Liquid, a popular exchange company in Japan, suspended its deposits and withdrawals of digital assets after being hacked.
In its Tweet on Thursday, the company mentioned that its hot wallets had been hacked and assets were being moved to cold wallets. They are looking into it right now and will keep members updated. Deposits and withdrawals will be stopped in the interim.
Liquid then identified four Blockchain addresses – ETH, Bitcoin, Tron, and XRP – linked to the hacker in a follow-up Tweet.
However, Liquid has yet to establish the precise amount of assets taken. The exchange has yet to reply to a request for comment from The Block. However, according to on-chain data flow, all four addresses got crypto assets valued at $80 million in total, with transactions that began hours ago, and they still have around $74 million.
Meanwhile, Bitcoin address earned 106 BTC in numerous transactions, totaling $4.7 million, but only two sending addresses.
Over $10 million worth of assets from the Tron and XRP addresses have been handed out.
Bitcoin’s price began to fall below $45,000 shortly after Liquid reported the breach on Twitter and is presently trading at approximately $44,100.

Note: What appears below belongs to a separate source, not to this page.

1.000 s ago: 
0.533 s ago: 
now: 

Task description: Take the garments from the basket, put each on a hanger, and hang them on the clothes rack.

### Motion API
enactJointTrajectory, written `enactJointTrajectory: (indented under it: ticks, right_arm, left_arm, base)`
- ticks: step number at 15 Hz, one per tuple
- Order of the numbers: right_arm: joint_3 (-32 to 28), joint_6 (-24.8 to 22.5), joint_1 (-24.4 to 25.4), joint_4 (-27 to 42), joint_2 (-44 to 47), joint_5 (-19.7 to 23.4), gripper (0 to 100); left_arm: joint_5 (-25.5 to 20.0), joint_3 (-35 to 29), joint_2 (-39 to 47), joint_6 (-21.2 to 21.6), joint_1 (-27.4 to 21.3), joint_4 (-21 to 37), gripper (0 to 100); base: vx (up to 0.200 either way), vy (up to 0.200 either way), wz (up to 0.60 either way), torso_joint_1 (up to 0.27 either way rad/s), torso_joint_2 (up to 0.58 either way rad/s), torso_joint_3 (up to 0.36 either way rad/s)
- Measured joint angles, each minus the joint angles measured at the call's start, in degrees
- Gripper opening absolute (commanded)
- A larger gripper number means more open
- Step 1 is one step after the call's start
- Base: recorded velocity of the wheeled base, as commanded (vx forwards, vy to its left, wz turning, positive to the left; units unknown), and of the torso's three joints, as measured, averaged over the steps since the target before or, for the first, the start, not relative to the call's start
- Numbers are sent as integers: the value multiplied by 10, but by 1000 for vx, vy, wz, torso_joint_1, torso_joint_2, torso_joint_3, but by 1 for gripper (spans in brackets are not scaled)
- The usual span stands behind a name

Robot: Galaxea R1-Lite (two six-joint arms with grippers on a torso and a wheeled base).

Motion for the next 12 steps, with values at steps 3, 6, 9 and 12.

Unconfirmed sources claim that the Ethereum wallet that was hacked housed Cryptocurrency yield provider Celsius Network deposits. In April, Celsius announced that it has partnered with Liquid to give users of the exchange a compounding return on digital asset purchases.
According to the statement, Liquid was one of the first fiat-to-Cryptocurrency exchanges to offer Celsius’ native CEL coin in 2019, and the two companies “have continued to strengthen their collaboration” since then.
In November 2018, the crypto exchange suffered a data breach in which hackers gained access to its users’ personal information, including residential addresses, passwords, and other details.